ACTIVITY:
Every entry must be transcribed without alteration.
--------------------------------
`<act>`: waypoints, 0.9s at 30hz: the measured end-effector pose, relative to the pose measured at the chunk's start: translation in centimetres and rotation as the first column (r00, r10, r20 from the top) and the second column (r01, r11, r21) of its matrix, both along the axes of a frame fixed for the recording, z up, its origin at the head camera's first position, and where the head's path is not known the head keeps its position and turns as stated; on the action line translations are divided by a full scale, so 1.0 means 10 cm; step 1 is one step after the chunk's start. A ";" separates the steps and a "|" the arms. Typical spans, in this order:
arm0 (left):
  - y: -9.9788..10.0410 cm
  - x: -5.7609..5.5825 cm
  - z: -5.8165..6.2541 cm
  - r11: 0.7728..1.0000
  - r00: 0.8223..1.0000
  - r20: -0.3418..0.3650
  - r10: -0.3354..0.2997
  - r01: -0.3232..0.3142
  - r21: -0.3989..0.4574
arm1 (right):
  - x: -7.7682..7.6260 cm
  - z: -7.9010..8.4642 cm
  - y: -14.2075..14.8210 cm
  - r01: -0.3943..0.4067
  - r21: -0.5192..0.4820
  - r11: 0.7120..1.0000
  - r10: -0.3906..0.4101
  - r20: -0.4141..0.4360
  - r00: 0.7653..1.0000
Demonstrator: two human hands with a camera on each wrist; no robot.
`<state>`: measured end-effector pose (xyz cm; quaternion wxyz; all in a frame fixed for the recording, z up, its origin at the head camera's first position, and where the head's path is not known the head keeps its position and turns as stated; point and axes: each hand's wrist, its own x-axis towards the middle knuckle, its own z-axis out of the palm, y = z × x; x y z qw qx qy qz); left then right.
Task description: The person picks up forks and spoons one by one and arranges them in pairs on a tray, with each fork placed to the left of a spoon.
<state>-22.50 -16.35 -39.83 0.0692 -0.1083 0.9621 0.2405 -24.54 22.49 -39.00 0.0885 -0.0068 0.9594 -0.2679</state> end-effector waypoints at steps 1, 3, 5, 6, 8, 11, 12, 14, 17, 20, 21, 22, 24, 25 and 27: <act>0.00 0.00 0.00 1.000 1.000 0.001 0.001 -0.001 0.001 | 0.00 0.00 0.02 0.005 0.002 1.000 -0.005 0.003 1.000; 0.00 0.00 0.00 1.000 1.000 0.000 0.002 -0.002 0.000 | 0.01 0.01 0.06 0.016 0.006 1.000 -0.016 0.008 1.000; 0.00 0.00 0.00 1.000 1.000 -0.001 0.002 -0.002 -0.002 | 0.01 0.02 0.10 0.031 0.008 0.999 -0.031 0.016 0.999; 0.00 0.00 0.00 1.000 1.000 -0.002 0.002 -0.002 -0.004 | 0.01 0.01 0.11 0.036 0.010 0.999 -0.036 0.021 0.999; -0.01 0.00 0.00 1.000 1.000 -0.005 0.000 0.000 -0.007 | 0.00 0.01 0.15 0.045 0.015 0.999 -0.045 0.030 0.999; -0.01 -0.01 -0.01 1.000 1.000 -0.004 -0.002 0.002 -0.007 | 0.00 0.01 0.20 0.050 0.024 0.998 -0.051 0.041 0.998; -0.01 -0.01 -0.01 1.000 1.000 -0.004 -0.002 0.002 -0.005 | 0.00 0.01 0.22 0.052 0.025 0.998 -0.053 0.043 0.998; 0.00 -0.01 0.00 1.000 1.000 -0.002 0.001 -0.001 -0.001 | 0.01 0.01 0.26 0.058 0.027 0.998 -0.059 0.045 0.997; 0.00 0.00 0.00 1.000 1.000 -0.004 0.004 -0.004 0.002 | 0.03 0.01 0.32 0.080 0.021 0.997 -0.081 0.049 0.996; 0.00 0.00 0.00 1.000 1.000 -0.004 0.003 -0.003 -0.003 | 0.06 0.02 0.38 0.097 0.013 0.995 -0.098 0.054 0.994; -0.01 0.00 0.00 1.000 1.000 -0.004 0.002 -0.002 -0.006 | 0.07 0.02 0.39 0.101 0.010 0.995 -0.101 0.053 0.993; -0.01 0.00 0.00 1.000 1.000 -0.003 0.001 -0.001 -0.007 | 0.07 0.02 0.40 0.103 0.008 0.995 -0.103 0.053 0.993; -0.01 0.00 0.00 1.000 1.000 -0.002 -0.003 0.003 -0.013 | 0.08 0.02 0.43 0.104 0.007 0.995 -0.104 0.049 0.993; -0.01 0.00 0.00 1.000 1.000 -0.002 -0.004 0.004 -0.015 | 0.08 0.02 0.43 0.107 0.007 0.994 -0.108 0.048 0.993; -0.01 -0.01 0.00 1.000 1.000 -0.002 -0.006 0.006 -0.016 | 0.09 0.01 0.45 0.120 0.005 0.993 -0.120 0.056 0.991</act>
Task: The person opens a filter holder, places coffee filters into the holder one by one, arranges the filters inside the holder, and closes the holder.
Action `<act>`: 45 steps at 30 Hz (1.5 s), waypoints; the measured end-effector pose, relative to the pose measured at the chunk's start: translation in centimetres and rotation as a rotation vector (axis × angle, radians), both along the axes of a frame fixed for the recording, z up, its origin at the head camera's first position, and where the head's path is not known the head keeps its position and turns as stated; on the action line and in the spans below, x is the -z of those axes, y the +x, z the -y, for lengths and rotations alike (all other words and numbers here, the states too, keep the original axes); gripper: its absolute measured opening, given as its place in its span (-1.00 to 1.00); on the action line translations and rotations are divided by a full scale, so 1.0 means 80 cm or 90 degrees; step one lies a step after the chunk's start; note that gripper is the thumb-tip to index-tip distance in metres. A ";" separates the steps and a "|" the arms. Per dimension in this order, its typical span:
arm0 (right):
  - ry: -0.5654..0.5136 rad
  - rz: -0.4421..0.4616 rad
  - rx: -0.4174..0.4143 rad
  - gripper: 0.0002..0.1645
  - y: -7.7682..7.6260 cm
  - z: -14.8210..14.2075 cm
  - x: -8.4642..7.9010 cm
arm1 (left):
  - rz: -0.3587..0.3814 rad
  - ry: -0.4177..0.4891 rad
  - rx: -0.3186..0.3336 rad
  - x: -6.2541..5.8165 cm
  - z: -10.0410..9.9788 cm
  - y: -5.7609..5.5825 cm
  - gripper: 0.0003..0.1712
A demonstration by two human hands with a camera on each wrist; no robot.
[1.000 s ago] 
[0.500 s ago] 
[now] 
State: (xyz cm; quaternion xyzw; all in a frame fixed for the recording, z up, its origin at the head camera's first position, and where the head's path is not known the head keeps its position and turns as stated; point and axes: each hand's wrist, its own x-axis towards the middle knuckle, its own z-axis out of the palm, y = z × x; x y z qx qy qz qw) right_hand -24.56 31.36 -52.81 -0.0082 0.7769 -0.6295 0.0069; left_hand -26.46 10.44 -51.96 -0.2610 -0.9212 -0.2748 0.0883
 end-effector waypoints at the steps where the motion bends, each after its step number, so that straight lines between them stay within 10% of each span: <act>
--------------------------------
WRITTEN REPLY:
`<act>`: waypoints, 0.9s at 30hz: the measured end-effector pose, relative to the pose measured at the chunk's start: translation in centimetres and rotation as the first column (r00, r10, r20 from the top) and the second column (r01, r11, r21) of its matrix, both along the axes of a frame fixed for the recording, z up, its origin at the head camera's first position, and where the head's path is not known the head keeps its position and turns as stated; on the action line translations are divided by a full scale, so 1.0 means 10 cm; step 1 is one step after the chunk's start. A ";" separates the steps and a "|" the arms. Typical spans, in this order:
arm0 (left):
  - y: -9.9788..10.0410 cm
  - x: -5.7609..5.5825 cm
  - z: -5.8165..6.2541 cm
  - r11: 0.7728..1.0000
  - r00: 0.8223..1.0000
  - r20: -0.3418..0.3650
  - r10: -0.3354..0.2997
  - r01: -0.3232..0.3142
  - r21: -0.3989..0.4574
arm1 (right):
  - x: -7.7682..7.6260 cm
  - z: -7.9010..8.4642 cm
  - y: -14.2075..14.8210 cm
  - r01: -0.3943..0.4067
  - r21: -0.5192..0.4820
  - r11: 0.7120..1.0000
  - r10: -0.3906..0.4101
  - r20: -0.4141..0.4360
  - r00: 0.7653..1.0000
Demonstrator: two human hands with a camera on each wrist; no robot.
`<state>`: measured end-effector pose (xyz cm; quaternion wxyz; all in a frame fixed for the recording, z up, its origin at the head camera's first position, and where the head's path is not known the head keeps its position and turns as stated; point and axes: each hand's wrist, its own x-axis towards the middle knuckle, its own z-axis out of the palm, y = z × x; x y z qw qx qy qz); left then right.
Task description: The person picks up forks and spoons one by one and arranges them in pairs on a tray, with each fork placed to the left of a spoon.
<state>-22.50 -16.35 -39.83 0.0692 -0.1083 0.9621 0.2405 -24.54 22.49 -39.00 0.0885 -0.0068 0.9594 -0.2679</state> end-effector waypoints at steps 1, 3, 5, 6, 8, 11, 12, 14, 17, 20, 21, 22, 24, 25 and 27: <act>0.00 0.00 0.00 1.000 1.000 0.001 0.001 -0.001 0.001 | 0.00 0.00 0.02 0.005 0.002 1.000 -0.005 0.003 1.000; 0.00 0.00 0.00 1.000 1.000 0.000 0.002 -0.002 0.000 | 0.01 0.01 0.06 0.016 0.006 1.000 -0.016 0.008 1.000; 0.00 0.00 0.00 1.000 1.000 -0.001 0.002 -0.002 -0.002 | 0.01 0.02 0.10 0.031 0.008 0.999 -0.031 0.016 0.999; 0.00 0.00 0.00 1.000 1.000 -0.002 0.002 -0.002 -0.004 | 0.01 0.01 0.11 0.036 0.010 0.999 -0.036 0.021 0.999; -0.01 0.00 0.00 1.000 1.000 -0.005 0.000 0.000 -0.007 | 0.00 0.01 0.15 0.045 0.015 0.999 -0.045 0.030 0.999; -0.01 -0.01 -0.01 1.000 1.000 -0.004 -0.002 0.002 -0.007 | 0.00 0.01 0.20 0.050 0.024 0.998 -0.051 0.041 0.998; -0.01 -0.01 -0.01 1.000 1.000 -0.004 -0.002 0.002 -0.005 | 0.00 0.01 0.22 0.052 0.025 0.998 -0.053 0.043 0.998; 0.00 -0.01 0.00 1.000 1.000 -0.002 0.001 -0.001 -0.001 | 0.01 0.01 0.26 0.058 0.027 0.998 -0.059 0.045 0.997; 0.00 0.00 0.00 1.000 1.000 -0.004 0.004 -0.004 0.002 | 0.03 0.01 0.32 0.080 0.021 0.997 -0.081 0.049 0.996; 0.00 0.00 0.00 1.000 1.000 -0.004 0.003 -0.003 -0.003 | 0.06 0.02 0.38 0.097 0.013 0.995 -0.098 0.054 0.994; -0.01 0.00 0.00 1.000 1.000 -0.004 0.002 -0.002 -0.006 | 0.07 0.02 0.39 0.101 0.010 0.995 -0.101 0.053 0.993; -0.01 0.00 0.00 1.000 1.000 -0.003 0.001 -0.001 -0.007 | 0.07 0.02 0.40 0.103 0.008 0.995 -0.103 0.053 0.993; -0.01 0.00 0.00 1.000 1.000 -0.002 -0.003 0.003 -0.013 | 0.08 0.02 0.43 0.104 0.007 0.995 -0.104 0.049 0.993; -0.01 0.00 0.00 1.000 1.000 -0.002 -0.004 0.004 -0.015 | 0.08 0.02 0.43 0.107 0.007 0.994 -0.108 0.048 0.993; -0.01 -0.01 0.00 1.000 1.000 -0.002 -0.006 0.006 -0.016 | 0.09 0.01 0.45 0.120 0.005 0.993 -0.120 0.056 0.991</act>
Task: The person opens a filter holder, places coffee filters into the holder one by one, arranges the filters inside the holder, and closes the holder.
Action `<act>`: 45 steps at 30 Hz (1.5 s), waypoints; the measured end-effector pose, relative to the pose measured at the chunk's start: translation in centimetres and rotation as a rotation vector (axis × angle, radians), both along the axes of a frame fixed for the recording, z up, its origin at the head camera's first position, and where the head's path is not known the head keeps its position and turns as stated; on the action line and in the spans below, x is the -z of those axes, y the +x, z the -y, for lengths and rotations alike (all other words and numbers here, the states too, keep the original axes); gripper: its absolute measured opening, given as its place in its span (-1.00 to 1.00); on the action line translations and rotations are divided by a full scale, so 1.0 means 80 cm or 90 degrees; step one lies a step after the chunk's start; note that gripper is the thumb-tip to index-tip distance in metres. A ";" separates the steps and a "|" the arms. Per dimension in this order, its typical span:
arm0 (right):
  - ry: -0.5654..0.5136 rad
  - rz: -0.4421..0.4616 rad
  - rx: -0.4174..0.4143 rad
  - gripper: 0.0002..0.1645
  - y: -7.7682..7.6260 cm
  - z: -14.8210..14.2075 cm
  - x: -8.4642..7.9010 cm
arm1 (left):
  - rz: -0.3587..0.3814 rad
  - ry: -0.4177..0.4891 rad
  - rx: -0.3186..0.3336 rad
  - x: -6.2541..5.8165 cm
  - z: -10.0410..9.9788 cm
  - y: -5.7609..5.5825 cm
  - gripper: 0.0003..0.1712
A demonstration by two human hands with a camera on each wrist; no robot.
[1.000 s ago] 
[0.500 s ago] 
[now] 
State: (xyz cm; quaternion xyzw; all in a frame fixed for the recording, z up, its origin at the head camera's first position, and where the head's path is not known the head keeps its position and turns as stated; point and axes: each hand's wrist, its own x-axis towards the middle knuckle, its own z-axis out of the palm, y = z × x; x y z qx qy qz qw) right_hand -24.56 31.36 -52.81 -0.0082 0.7769 -0.6295 0.0069; left_hand -26.46 10.44 -51.96 -0.2610 -0.9212 -0.2748 0.0883
 end-effector waypoints at the steps where the motion bends, each after its step number, so that straight lines between them stay within 10% of each span: <act>

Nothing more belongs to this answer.